TO DO:
Using the records that follow, work out how many lines hold the string "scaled" and provide that number only.

=== EXTRACTED ENTRIES ===

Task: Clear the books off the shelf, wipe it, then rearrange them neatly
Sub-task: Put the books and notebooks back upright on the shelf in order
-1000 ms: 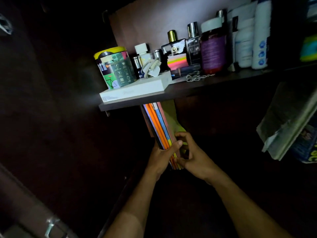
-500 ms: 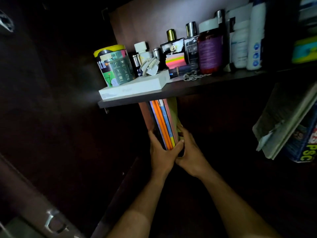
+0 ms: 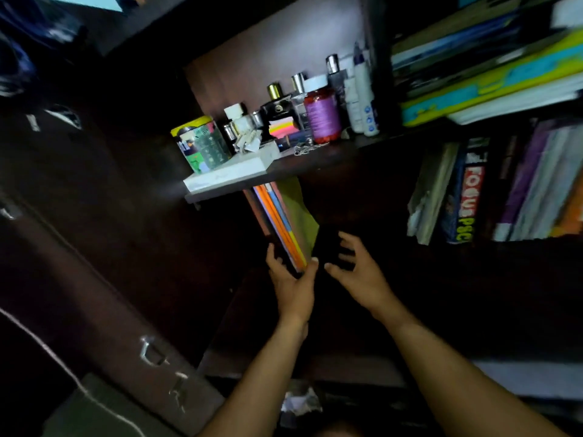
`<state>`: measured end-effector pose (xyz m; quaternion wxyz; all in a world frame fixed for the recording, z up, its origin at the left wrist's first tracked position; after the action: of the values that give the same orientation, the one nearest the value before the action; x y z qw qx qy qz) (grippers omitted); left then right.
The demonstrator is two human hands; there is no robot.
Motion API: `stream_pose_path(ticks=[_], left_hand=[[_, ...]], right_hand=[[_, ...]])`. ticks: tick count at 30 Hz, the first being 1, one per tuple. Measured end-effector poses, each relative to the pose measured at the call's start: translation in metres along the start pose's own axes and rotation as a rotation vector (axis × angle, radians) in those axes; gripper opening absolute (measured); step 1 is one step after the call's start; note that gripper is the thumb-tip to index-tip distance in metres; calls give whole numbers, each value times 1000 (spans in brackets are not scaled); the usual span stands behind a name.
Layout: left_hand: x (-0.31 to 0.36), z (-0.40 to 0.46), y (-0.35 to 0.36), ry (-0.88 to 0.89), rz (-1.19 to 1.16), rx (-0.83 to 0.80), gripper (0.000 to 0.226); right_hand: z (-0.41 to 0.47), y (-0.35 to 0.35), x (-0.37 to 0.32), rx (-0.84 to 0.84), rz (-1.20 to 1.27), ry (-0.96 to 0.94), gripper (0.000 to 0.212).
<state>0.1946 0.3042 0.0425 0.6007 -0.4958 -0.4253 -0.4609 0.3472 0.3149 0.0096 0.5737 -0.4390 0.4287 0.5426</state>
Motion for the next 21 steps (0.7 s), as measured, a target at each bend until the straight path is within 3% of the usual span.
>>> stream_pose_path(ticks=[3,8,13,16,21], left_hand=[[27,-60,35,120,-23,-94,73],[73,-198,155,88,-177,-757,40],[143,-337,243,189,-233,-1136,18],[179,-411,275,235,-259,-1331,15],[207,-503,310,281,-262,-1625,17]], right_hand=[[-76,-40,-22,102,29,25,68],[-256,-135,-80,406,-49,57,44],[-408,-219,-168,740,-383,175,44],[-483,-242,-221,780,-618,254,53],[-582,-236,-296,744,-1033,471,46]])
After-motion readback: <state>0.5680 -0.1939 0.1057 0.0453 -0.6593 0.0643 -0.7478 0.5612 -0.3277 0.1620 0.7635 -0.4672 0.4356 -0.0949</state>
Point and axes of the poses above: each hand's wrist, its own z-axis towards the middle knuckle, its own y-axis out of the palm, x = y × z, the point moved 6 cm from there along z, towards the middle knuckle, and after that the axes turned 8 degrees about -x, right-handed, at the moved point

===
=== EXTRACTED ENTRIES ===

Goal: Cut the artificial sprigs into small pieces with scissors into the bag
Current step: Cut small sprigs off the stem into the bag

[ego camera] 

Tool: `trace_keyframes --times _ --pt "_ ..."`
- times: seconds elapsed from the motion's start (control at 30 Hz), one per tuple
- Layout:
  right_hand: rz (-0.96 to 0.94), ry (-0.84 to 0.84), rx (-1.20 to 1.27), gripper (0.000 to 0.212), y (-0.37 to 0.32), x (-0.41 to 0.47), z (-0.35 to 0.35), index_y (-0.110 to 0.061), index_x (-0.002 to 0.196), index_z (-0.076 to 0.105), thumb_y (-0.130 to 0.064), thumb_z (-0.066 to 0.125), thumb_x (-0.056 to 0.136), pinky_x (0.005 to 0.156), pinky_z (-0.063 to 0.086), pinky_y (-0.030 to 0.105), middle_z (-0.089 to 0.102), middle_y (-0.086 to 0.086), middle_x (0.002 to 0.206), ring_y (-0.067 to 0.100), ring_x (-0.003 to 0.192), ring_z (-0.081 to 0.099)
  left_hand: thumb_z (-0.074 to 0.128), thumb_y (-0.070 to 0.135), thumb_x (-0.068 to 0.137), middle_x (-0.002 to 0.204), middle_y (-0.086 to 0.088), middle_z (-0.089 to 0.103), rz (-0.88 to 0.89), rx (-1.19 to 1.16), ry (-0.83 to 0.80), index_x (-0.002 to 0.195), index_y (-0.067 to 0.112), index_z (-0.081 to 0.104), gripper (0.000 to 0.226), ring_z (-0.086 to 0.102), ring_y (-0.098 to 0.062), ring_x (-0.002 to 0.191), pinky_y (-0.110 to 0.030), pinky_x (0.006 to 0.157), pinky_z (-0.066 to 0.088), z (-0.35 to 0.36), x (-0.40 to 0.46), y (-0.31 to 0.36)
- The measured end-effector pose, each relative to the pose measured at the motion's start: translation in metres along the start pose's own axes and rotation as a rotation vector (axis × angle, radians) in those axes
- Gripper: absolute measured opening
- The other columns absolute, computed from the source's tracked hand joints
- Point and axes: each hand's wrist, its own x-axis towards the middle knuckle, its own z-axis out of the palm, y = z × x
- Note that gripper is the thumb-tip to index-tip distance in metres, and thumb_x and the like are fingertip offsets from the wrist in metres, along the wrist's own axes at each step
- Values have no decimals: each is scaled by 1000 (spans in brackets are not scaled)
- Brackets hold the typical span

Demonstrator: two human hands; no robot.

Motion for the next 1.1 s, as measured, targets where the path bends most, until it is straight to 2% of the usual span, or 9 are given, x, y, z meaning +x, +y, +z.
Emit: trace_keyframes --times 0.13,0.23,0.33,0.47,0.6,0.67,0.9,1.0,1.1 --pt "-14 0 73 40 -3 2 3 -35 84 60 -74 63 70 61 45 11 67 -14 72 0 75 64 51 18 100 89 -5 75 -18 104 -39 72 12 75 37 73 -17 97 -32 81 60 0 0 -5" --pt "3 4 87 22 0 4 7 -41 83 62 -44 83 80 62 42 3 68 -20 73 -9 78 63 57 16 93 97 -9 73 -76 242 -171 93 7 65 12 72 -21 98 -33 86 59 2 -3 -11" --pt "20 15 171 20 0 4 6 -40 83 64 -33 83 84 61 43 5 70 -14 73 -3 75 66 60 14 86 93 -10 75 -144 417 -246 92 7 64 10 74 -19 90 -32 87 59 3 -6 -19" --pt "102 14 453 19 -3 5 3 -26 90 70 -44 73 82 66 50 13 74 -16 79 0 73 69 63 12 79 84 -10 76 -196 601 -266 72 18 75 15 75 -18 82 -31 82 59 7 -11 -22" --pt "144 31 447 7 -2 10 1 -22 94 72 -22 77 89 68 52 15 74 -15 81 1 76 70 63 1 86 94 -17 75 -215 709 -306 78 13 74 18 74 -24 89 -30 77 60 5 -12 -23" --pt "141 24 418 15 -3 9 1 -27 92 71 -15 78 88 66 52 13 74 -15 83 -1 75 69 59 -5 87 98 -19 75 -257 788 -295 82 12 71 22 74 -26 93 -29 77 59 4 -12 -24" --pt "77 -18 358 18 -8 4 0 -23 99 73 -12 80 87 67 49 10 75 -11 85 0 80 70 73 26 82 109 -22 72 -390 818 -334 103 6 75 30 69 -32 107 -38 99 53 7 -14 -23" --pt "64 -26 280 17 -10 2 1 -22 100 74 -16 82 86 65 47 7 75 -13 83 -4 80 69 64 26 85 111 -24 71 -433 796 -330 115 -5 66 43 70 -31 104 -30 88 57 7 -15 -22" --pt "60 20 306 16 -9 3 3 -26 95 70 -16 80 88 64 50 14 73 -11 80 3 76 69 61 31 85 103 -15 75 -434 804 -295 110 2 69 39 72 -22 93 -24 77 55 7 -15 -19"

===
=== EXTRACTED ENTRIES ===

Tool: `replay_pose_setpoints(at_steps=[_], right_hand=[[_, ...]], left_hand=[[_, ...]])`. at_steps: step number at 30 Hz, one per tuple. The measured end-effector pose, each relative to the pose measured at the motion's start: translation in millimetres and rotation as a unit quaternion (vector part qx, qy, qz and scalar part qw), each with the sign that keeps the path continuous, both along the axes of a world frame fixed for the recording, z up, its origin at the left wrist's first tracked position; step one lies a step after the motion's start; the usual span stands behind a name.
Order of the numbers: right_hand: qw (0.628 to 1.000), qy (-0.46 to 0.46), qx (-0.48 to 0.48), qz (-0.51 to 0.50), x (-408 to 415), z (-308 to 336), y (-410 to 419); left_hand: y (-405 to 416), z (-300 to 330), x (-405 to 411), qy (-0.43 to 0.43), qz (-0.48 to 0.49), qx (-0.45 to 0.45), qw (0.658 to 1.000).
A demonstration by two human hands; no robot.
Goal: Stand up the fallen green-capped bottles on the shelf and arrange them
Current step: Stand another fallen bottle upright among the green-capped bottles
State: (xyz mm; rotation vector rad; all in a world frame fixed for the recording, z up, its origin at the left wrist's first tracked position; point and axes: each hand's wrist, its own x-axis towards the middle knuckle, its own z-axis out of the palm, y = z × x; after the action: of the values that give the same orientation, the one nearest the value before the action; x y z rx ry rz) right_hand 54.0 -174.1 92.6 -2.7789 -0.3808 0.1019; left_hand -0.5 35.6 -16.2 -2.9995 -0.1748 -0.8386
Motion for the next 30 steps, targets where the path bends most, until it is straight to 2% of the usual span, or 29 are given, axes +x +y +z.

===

PROBLEM SOLUTION:
2